Take the data below and extract the lines from the one with "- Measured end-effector" to the one with "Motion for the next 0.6", inclusive, exactly as written.
▼
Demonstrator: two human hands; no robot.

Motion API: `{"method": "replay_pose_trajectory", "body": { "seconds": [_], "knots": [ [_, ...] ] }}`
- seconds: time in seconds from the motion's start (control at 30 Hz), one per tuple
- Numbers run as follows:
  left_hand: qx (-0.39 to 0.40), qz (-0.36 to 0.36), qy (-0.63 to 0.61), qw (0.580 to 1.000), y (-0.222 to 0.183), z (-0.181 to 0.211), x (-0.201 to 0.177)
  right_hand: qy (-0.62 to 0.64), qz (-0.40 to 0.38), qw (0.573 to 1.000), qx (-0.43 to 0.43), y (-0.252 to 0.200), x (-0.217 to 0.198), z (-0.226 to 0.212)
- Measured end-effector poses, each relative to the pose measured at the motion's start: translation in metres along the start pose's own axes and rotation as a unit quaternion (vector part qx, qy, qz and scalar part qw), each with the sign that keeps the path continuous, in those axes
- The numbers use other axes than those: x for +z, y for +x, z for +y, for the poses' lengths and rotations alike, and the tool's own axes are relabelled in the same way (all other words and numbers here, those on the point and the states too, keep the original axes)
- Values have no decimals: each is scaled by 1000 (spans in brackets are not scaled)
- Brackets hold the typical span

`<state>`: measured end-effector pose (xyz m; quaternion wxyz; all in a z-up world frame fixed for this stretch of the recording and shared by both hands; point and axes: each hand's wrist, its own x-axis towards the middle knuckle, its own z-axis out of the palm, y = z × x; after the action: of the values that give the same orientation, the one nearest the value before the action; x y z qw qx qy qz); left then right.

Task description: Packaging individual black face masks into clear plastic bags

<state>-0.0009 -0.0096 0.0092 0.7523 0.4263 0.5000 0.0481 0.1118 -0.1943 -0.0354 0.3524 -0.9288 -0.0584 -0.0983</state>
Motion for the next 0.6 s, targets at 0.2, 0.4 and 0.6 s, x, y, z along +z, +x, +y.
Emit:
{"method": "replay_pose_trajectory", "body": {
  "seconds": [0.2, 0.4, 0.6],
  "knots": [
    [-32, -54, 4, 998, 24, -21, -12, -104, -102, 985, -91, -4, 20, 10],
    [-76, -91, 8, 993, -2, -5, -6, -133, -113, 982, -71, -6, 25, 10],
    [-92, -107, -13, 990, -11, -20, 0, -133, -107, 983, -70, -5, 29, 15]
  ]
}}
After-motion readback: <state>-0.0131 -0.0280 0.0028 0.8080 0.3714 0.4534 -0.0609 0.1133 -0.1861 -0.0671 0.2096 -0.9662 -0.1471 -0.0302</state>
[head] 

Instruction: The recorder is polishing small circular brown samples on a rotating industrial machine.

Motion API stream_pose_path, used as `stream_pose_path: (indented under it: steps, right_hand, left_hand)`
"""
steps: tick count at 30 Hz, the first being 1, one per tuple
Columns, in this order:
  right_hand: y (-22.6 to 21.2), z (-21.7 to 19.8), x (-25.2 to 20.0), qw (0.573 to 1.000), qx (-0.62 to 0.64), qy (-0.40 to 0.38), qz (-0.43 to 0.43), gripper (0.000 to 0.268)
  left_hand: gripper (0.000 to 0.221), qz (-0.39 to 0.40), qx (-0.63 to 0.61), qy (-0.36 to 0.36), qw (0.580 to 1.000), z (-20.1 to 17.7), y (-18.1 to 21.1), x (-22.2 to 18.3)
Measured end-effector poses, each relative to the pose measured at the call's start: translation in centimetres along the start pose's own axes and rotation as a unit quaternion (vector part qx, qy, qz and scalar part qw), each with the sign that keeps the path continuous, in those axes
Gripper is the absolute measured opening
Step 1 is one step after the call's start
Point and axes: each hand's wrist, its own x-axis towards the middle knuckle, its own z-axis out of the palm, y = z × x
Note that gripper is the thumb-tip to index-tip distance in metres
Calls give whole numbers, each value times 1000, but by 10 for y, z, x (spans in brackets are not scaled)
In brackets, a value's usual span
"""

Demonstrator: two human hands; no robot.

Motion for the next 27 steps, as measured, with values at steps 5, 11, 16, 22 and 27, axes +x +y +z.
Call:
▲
→ RESPONSE:
- Measured end-effector poses, each relative to the pose measured at the motion's start: translation in metres along the start pose's own axes and rotation as a unit quaternion (vector part qx, qy, qz and scalar part qw), each with the sign that keeps the path continuous, in those axes
- The numbers use other axes than those: x for +z, y for +x, z for +y, for the poses' lengths and rotations alike, and the tool's own axes are relabelled in the same way (all other words and numbers here, those on the point and the states too, keep the original axes)
- Values have no decimals: each is scaled by 1000 (spans in brackets are not scaled)
- Brackets hold the typical span

`<state>`: measured end-effector pose (xyz m; quaternion wxyz; all in a z-up world frame fixed for this stretch of the recording and shared by both hands; point and axes: each hand's wrist, its own x-axis towards the middle knuckle, its own z-axis out of the palm, y = z × x; after the action: of the values that give the same orientation, the one nearest the value before the action; x y z qw qx qy qz); left then right.

Task description: Packaging individual black face masks into clear plastic bags

<state>-0.0009 -0.0096 0.0092 0.7523 0.4263 0.5000 0.0481 0.1118 -0.1943 -0.0354 0.3524 -0.9288 -0.0584 -0.0983</state>
Motion for the next 0.6 s, targets at 0.2, 0.4 and 0.6 s, x, y, z along +z, +x, +y.

This answer has no further content.